Clocking in at a mighty 10%, this is the sort of beer that the numpties at Alcohol Concern get into a panic about and want to see banned from the shops. A single bottle already puts you over your recommended daily alcohol units (but if that worries you, don’t forget that those figures are entirely made up and have no medical bearing). But this is hardly a beer that you will be necking randomly from the bottle – the price alone (at least in the UK) should be enough to stop that, but even if it didn’t, the full, rich flavour will slow your down. This is a drink to savour, brewed in the Russian Imperial manner.

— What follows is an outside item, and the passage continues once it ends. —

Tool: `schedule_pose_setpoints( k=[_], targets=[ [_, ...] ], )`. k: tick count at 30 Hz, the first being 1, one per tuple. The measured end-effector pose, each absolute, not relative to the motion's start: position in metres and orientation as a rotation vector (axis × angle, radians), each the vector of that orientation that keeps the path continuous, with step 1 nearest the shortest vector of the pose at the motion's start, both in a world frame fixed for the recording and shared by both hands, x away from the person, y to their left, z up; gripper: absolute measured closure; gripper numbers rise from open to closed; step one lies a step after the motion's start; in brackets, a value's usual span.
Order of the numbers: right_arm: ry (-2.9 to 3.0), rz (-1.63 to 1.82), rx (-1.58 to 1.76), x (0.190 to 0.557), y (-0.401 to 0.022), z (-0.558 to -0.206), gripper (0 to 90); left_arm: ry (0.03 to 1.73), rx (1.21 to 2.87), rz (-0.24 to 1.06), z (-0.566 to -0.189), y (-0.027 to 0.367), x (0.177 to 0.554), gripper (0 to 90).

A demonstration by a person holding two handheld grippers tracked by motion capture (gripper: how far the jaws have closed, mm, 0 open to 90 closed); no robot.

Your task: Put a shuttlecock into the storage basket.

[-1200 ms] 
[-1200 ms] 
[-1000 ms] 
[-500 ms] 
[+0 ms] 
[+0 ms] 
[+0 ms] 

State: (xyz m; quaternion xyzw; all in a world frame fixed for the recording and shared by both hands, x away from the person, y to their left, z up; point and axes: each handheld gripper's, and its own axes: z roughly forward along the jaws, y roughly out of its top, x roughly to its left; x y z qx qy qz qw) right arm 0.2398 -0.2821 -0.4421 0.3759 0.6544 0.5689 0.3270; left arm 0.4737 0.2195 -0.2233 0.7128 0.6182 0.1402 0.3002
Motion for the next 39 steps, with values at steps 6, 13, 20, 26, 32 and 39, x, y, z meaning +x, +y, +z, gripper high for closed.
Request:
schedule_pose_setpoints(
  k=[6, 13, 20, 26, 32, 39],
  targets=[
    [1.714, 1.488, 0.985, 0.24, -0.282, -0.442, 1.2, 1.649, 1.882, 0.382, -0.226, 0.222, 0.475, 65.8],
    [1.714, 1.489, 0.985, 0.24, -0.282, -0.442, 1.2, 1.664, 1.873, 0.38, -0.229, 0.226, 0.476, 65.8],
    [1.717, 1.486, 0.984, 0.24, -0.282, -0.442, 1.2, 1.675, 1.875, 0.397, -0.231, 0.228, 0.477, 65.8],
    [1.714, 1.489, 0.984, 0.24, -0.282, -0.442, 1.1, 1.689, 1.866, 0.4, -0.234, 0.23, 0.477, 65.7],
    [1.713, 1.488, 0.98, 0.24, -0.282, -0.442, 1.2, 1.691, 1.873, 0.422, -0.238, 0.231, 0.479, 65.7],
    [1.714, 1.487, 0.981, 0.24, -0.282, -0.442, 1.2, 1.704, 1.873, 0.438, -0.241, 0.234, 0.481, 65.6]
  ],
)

It pours like a thick, oily fluid, giving a short-lived head (it’s a stout, so that’s not an issue) and sits in your glass looking suitably decadent (it’s black as night, even when held up to the light) and giving off a mild chocolatey aroma that even my decayed nostrils can detect. It also smells stong, and on first sip, it’s this strength that is most immediately apparent. This is a million miles away from your bland lager, but also far removed from your average ale, and has a thick, earthy, malty taste that is more coffee than chocolate, but certainly has a sweetness that lingers in the mouth once the beer has passed through. You can also taste the strength, but as with a number of high strength beers, this perversely makes it more drinkable – it might shock the life out of lager lovers with its intense flavours and obvious potency, but it also manages to conceal its strength more than some high percentage stouts I’ve had before (the unnamed one I tried a couple of weeks back, for instance, that at 8% was something of a challenge due to the extreme booziness of the taste). The result is a strong beer that is immensely drinkable.
This is, ultimately, a sipping beer that you’ll find yourself sipping with increasing frequency. I’m already wishing I had a few more bottles of this lying around to impress chums with – or, for that matter, to enjoy myself. I haven’t always seen what the fuss about Brooklyn Brewery has been about – though admittedly, my experience of their brews has been ridiculously limited, something I intend to rectify – but this is a first class Imperial Stout, one of the finest I’ve tasted. I’d recommend snapping up a stock of this winter’s batch while you can.